Your goal ::
Print out every entry that follows, exactly as written.

(Given information Opens)

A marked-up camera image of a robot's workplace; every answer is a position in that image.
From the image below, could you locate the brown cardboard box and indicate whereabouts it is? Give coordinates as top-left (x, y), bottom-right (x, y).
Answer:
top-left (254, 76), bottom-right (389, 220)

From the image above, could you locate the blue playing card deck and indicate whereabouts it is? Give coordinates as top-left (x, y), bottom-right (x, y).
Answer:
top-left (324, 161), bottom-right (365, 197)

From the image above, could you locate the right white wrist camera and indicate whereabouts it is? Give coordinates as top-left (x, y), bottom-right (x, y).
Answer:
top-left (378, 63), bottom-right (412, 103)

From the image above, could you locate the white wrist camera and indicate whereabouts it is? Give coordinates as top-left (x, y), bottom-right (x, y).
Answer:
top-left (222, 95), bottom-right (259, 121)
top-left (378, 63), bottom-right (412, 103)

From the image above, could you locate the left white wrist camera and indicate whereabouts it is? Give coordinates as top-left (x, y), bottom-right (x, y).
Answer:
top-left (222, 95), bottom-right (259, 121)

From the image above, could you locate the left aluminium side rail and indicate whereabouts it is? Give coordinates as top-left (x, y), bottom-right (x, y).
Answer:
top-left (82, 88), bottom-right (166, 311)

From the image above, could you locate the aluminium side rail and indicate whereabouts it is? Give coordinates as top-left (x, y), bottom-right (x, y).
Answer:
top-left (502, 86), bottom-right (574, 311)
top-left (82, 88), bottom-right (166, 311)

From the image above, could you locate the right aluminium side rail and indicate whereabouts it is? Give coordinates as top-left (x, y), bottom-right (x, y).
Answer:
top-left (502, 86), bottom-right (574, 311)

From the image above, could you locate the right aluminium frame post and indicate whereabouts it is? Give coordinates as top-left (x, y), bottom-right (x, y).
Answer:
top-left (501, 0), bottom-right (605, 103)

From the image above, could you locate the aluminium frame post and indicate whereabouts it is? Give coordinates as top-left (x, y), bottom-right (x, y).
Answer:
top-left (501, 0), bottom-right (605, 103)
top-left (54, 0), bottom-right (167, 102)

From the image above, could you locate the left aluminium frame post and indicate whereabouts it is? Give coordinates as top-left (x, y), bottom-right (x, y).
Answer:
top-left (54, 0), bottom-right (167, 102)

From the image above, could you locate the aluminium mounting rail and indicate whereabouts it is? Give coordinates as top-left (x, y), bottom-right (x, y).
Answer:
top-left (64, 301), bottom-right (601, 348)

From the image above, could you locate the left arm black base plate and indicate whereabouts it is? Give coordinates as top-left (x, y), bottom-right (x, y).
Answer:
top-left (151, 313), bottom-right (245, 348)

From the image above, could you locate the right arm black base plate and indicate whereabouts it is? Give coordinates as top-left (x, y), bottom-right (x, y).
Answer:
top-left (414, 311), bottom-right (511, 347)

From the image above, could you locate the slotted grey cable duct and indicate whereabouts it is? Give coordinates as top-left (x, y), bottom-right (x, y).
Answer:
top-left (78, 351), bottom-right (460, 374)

(Given information Closes)

Exercise response ::
A marked-up camera image of a robot's workplace; every answer is a position in that image.
From the image below, could you locate the brown cardboard box and indicate whereabouts it is? Give coordinates as top-left (x, y), bottom-right (x, y).
Answer:
top-left (254, 76), bottom-right (389, 220)

From the image above, could you locate the blue playing card deck and indicate whereabouts it is? Give coordinates as top-left (x, y), bottom-right (x, y).
Answer:
top-left (324, 161), bottom-right (365, 197)

From the image above, could you locate the right white wrist camera and indicate whereabouts it is? Give coordinates as top-left (x, y), bottom-right (x, y).
Answer:
top-left (378, 63), bottom-right (412, 103)

From the image above, could you locate the white wrist camera and indicate whereabouts it is? Give coordinates as top-left (x, y), bottom-right (x, y).
Answer:
top-left (222, 95), bottom-right (259, 121)
top-left (378, 63), bottom-right (412, 103)

From the image above, could you locate the left white wrist camera and indicate whereabouts it is? Give coordinates as top-left (x, y), bottom-right (x, y).
Answer:
top-left (222, 95), bottom-right (259, 121)

From the image above, could you locate the left aluminium side rail and indicate whereabouts it is? Give coordinates as top-left (x, y), bottom-right (x, y).
Answer:
top-left (82, 88), bottom-right (166, 311)

From the image above, could you locate the aluminium side rail and indicate whereabouts it is? Give coordinates as top-left (x, y), bottom-right (x, y).
Answer:
top-left (502, 86), bottom-right (574, 311)
top-left (82, 88), bottom-right (166, 311)

From the image above, could you locate the right aluminium side rail and indicate whereabouts it is? Give coordinates as top-left (x, y), bottom-right (x, y).
Answer:
top-left (502, 86), bottom-right (574, 311)

From the image above, could you locate the right aluminium frame post and indicate whereabouts it is? Give coordinates as top-left (x, y), bottom-right (x, y).
Answer:
top-left (501, 0), bottom-right (605, 103)

From the image above, could you locate the aluminium frame post and indicate whereabouts it is? Give coordinates as top-left (x, y), bottom-right (x, y).
Answer:
top-left (501, 0), bottom-right (605, 103)
top-left (54, 0), bottom-right (167, 102)

From the image above, could you locate the left aluminium frame post and indicate whereabouts it is? Give coordinates as top-left (x, y), bottom-right (x, y).
Answer:
top-left (54, 0), bottom-right (167, 102)

From the image above, could you locate the aluminium mounting rail and indicate whereabouts it is? Give coordinates as top-left (x, y), bottom-right (x, y).
Answer:
top-left (64, 301), bottom-right (601, 348)

From the image above, could you locate the left arm black base plate and indicate whereabouts it is? Give coordinates as top-left (x, y), bottom-right (x, y).
Answer:
top-left (151, 313), bottom-right (245, 348)

From the image above, could you locate the right arm black base plate and indicate whereabouts it is? Give coordinates as top-left (x, y), bottom-right (x, y).
Answer:
top-left (414, 311), bottom-right (511, 347)

From the image above, could you locate the slotted grey cable duct and indicate whereabouts it is? Give coordinates as top-left (x, y), bottom-right (x, y).
Answer:
top-left (78, 351), bottom-right (460, 374)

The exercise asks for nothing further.